Unread post by Siân »

Hi BunsenBurn,

You know, being 17 and having never felt romantic love seems pretty normal to me. A few things have to come together for romantic relationships to be on the cards. Part of that is about your own development, as different people start having e.g. romantic feelings at different ages, but even more of it is about the chance factors that bring us together with people we connect with romantically. Sure sometimes people have big, giddy crushes that they recognise instantly, but plenty of romantic relationships come from gradually building intimacy and feelings over time - which from what you describe sounds like more your style.

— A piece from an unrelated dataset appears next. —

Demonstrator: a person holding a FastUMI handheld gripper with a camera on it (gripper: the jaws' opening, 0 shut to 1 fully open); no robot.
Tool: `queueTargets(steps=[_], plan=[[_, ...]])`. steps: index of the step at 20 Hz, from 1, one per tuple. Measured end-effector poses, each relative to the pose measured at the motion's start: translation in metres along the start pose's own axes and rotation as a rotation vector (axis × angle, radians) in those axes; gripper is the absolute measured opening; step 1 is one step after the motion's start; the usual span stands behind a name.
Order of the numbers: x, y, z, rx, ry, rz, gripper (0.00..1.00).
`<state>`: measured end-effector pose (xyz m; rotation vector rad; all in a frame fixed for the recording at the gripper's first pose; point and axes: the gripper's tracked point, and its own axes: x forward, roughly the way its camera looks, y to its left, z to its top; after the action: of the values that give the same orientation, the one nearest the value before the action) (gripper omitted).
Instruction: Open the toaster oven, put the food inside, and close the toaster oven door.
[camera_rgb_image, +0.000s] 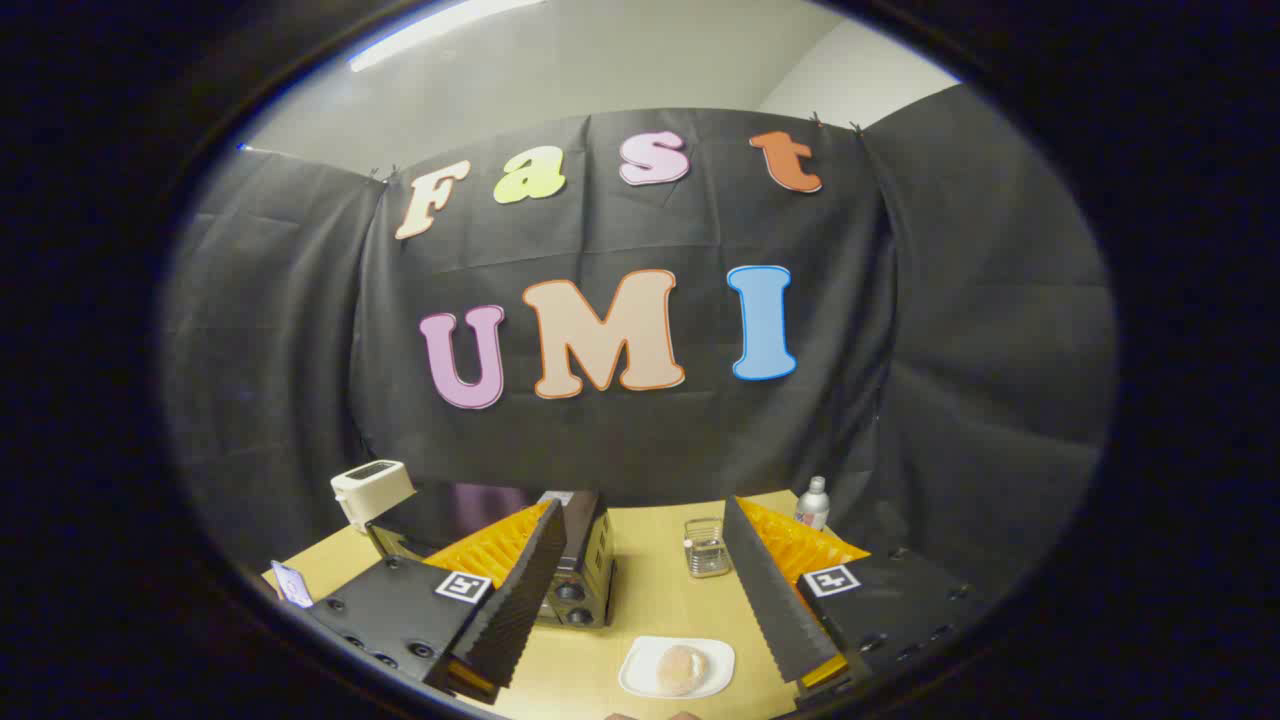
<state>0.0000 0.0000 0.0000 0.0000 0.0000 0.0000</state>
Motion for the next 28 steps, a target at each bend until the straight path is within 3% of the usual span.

If you're wanting to create opportunities for romantic relationships then one of the biggest things I think is to create opportunities to meet and connect with more people in general, since most of us don't fall head over heels for most of the people we meet. As you say, finding connection is harder in the pandemic, which is creating a huge amount of isolation and I am so sorry that that isolation is hitting you too. Do you want to talk about pandemic-friendly ways of making new connections, or deepening existing ones?

The one thing that I do want to touch on is that you have referred a couple of times to allowing yourself to develop feelings, or grow relationships. Do you find yourself holding back in some way? Can you say a little more about that?

Again, what you're describing is pretty normal. I'm allosexual AND alloromantic so I know that my experience isn't exactly the same as yours, but I was a late bloomer - didn't really have a lot of sexual or romantic feelings until 18 or so, and even that was ahead of a good number of my friends who were well into their 20's before meeting people they connected with in either of those ways.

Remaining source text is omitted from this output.